Everything in the data below should be restated word for word.

[[ Dataset content, beginning ]]

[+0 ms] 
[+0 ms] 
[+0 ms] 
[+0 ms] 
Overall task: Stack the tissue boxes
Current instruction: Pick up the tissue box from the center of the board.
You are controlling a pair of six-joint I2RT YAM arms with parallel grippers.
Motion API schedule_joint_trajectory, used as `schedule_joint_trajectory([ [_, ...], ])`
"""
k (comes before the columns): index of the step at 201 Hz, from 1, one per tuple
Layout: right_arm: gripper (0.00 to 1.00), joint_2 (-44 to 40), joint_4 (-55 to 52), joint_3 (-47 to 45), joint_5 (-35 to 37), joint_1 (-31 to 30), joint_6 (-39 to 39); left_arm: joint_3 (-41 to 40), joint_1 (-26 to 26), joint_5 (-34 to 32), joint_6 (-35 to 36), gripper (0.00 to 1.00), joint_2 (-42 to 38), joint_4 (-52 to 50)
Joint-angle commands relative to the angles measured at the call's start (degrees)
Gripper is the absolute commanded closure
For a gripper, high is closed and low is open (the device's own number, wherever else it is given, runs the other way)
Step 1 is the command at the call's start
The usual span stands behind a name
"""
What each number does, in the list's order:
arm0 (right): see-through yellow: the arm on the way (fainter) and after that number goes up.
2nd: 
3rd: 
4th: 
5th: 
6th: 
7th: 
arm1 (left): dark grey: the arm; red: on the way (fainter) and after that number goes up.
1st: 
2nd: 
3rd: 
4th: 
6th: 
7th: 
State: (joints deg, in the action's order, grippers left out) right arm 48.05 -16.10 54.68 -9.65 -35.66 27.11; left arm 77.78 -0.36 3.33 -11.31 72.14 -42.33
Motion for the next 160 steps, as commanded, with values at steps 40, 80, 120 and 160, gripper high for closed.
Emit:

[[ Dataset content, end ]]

**Result below**
[+0 ms] 
[+0 ms] 
[+0 ms] 
[+0 ms] 
Overall task: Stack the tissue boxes
Current instruction: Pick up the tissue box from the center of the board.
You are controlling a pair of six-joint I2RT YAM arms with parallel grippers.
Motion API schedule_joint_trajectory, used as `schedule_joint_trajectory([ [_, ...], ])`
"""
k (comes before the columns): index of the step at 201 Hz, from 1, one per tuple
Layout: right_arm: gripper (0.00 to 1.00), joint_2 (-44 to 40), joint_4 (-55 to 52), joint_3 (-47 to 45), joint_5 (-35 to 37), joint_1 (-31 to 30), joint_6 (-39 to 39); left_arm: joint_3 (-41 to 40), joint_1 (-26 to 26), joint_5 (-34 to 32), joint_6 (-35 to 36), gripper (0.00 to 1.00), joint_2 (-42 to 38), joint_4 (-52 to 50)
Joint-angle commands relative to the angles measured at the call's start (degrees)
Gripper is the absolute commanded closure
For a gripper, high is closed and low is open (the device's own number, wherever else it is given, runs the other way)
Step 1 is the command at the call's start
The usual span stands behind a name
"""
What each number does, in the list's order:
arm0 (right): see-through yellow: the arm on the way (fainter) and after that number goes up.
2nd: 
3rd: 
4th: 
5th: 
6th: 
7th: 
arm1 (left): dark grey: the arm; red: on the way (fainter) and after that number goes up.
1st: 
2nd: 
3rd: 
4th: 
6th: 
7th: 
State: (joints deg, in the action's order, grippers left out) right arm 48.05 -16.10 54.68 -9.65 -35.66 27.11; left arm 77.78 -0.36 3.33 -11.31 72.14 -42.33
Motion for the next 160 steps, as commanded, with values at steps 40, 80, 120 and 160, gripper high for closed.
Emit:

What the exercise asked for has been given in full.